Wednesday, April 27, 2011

Genesis 11

Genesis 11 --- Sunday 03APR11
  • 1 And the whole earth was of one language, and of one speech.
Noah's descendants might have wanted "distance" from each other at first, but they all spoke the same language.
  • 2-4 And it came to pass, as they journeyed from the east, that they found a plain in the land of Shinar; and they dwelt there. And they said one to another, Go to, let us make brick, and burn them throughly. And they had brick for stone, and slime had they for morter. And they said, Go to, let us build us a city and a tower, whose top may reach unto heaven; and let us make us a name, lest we be scattered abroad upon the face of the whole earth.
And one day at a family reunion in Iraq they had a change of heart and decided to band together, because they knew they would be invincible if they were united.
  • 5 And the LORD came down to see the city and the tower, which the children of men builded.
The omniscient, omnipresent God had to come "down" from heaven to see what was going on.

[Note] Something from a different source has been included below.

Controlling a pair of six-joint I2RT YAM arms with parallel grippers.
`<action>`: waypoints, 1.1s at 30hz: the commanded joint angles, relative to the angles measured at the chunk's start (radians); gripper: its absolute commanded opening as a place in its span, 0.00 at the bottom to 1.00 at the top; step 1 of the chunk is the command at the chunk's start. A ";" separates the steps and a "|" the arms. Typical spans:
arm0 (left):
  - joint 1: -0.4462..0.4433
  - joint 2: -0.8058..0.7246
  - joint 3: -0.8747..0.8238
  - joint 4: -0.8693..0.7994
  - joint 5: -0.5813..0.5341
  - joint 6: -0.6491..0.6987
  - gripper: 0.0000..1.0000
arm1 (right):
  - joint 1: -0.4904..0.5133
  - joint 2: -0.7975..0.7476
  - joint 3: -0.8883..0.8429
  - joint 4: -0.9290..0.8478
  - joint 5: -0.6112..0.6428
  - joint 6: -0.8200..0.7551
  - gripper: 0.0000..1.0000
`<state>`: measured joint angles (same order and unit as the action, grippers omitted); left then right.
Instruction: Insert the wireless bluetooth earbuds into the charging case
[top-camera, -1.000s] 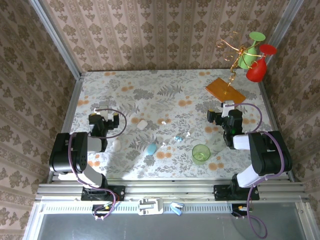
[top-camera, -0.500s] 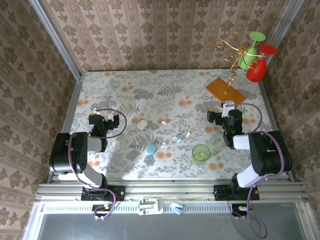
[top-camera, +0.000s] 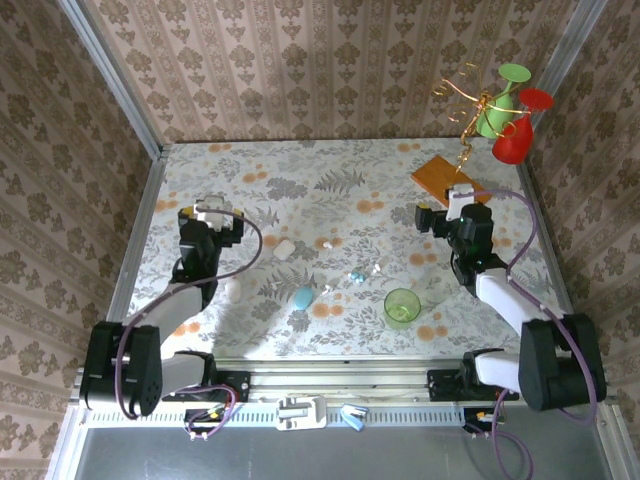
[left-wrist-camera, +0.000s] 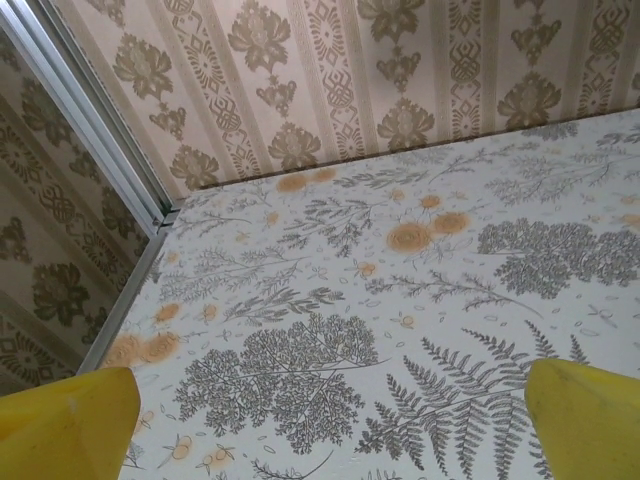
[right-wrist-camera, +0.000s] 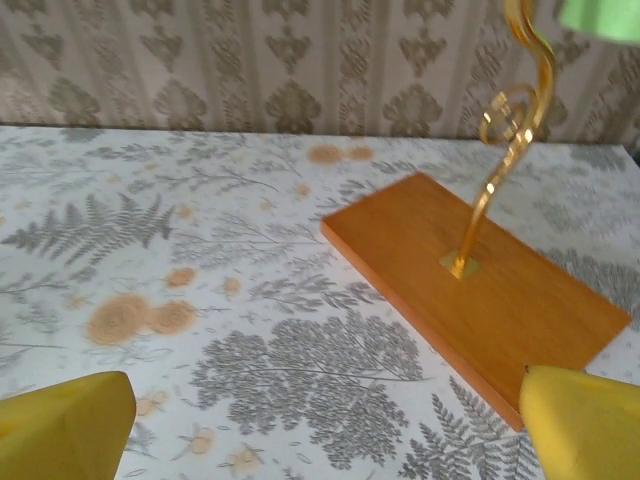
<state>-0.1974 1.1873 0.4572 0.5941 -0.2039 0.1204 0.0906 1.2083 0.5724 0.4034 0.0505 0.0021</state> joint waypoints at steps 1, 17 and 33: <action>-0.030 -0.047 0.075 -0.250 -0.058 -0.073 1.00 | 0.073 -0.060 0.080 -0.229 0.041 -0.038 1.00; 0.140 -0.089 0.220 -0.686 0.265 -0.558 1.00 | 0.627 0.264 0.388 -0.374 0.089 0.035 1.00; 0.196 -0.140 0.159 -0.732 0.310 -0.567 1.00 | 0.695 0.835 0.931 -0.644 -0.040 0.088 0.99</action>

  • 6 And the LORD said, Behold, the people is one, and they have all one language; and this they begin to do: and now nothing will be restrained from them, which they have imagined to do.
So Yahweh came down from heaven to see what was going on, and it actually seemed to worry him, because if they could do this mighty work, then "nothing will be restrained from them, which they have imagined to do." This was the same thing that bothered Yahweh about Adam and Eve having access to the Tree of Life in their awakened state. They would be godlike, in that they would be free of restraint. Yet there is something inside each of us that yearns to be free of restraint.
  • 7-9 Go to, let us go down, and there confound their language, that they may not understand one another's speech. So the LORD scattered them abroad from thence upon the face of all the earth: and they left off to build the city. Therefore is the name of it called Babel; because the LORD did there confound the language of all the earth: and from thence did the LORD scatter them abroad upon the face of all the earth.
Apparently it suits Yahweh to see humanity disunited, mutually unintelligible, fearful of one another, and therefore always at war, shackling us with the restraints of one man restraining another. A humanity that is united by a common tongue, a common set of laws, a common belief does not suit him at all. So once again, just as he scattered Adam and Eve from paradise, and scattered Cain from the agricultural profession, now he scatters all of humanity from our brief flirtation with world government and begins the dreary cycle of human history that we all know too well. But in the end, all he achieved by this was a short respite. English is the universal language. The scientific method works inexorably to standardize belief. Only instead of a Tower of Babel, we have a Network of Babel spanning the globe.
  • 2,607 B.C.E Shem was an hundred years old, and begat Arphaxad two years after the flood
This creates a small kink in my timeline because Noah was exactly 500 when he begat Shem, and the flood was when he was exactly 600, which makes Shem 100 at the time of the flood. At the time when he begat Arphaxad, "two years after the flood" Shem would have been 102 years old. For the purposes of chronology, I use the ages, and the auxiliary information like the two years I discard if it introduces an error to the math.
  • 2,507 B.C.E.And Arphaxad lived five and thirty years, and begat Salah...
  • 2,472 B.C.E.And Salah lived thirty years, and begat Eber...
  • 2,442 B.C.E.And Eber lived four and thirty years, and begat Peleg...
  • 2,408 B.C.E.And Peleg lived thirty years, and begat Reu...
  • 2,378 B.C.E.And Reu lived two and thirty years, and begat Serug...
  • 2,346 B.C.E.And Serug lived thirty years, and begat Nahor...
  • 2,316 B.C.E.And Nahor lived nine and twenty years, and begat Terah...
  • 2,287 B.C.E.And Terah lived seventy years, and begat Abram, Nahor, and Haran
  • 31-32 And Terah took Abram his son, and Lot the son of Haran his son's son, and Sarai his daughter in law, his son Abram's wife; and they went forth with them from Ur of the Chaldees, to go into the land of Canaan; and they came unto Haran, and dwelt there. And the days of Terah were two hundred and five years: and Terah died in Haran.
Haran is on the road from Damascus where it forks to go to either Ninevah or Ur. Today the town is found inside the border of Turkey. In the Islamic tradition, Terah's occupation was idolmaker, and Abraham was instinctively repulsed by the attempts of his father to represent gods by carven images and sell them. Perhaps he already had befriended Yahweh at this time. Yet it seems possible that Abraham's loyalty to his father overrode the call of Yahweh in Genesis 12 to journey to Canaan as long as Terah lived. The journey was not made until Terah died and was buried.